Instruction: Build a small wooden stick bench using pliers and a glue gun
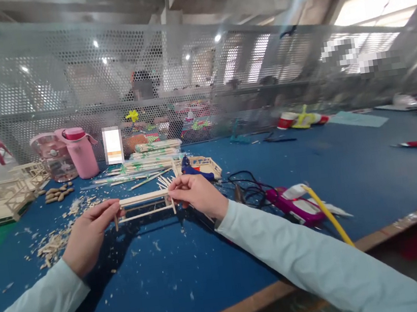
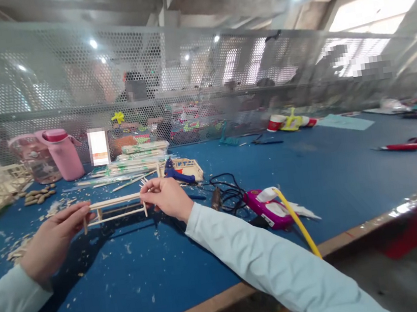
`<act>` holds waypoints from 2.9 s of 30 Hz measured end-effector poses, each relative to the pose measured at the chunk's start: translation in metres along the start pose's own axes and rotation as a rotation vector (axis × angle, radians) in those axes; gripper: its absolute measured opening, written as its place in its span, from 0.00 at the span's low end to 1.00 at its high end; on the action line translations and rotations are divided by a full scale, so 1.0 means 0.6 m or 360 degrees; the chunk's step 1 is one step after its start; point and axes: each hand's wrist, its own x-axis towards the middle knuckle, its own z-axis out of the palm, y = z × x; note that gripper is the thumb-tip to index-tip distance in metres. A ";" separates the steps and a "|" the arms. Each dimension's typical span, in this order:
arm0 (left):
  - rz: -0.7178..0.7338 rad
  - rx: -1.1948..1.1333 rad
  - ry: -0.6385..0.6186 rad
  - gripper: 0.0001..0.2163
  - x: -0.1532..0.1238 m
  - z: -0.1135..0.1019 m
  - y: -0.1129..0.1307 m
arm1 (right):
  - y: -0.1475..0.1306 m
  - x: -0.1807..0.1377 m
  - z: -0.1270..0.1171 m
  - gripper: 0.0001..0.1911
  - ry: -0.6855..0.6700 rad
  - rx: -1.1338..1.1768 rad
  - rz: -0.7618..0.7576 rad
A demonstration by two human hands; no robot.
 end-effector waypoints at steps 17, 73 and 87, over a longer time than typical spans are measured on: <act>0.0349 0.0568 0.0176 0.16 -0.006 -0.008 -0.015 | 0.029 -0.004 -0.010 0.11 -0.0084 0.0186 -0.0191; 0.0728 0.0618 0.0264 0.07 -0.068 -0.031 -0.025 | 0.019 -0.067 0.018 0.03 0.0384 -0.0353 -0.0842; 0.0399 0.0510 -0.0044 0.12 -0.038 -0.037 -0.020 | 0.029 -0.060 0.016 0.04 0.0353 -0.0496 -0.0732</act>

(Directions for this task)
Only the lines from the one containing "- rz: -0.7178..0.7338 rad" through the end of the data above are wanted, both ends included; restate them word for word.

(Response to this exercise)
  - rz: -0.7178..0.7338 rad
  - rx: -1.1948..1.1333 rad
  - ry: -0.6385..0.6186 rad
  - gripper: 0.0001..0.2163
  - x: -0.1532..0.1238 m
  - z: -0.1135..0.1019 m
  - y: -0.1129..0.1307 m
arm1 (right):
  - y: -0.1475..0.1306 m
  - x: -0.1807..0.1377 m
  - z: -0.1270..0.1171 m
  - gripper: 0.0001..0.1911
  - ry: -0.6855..0.6700 rad
  - rx: -1.1338..1.1768 rad
  - rz: -0.7618..0.7576 rad
A demonstration by two human hands; no robot.
 end-effector waypoints at steps 17, 73 and 87, over a longer time than typical spans are measured on: <act>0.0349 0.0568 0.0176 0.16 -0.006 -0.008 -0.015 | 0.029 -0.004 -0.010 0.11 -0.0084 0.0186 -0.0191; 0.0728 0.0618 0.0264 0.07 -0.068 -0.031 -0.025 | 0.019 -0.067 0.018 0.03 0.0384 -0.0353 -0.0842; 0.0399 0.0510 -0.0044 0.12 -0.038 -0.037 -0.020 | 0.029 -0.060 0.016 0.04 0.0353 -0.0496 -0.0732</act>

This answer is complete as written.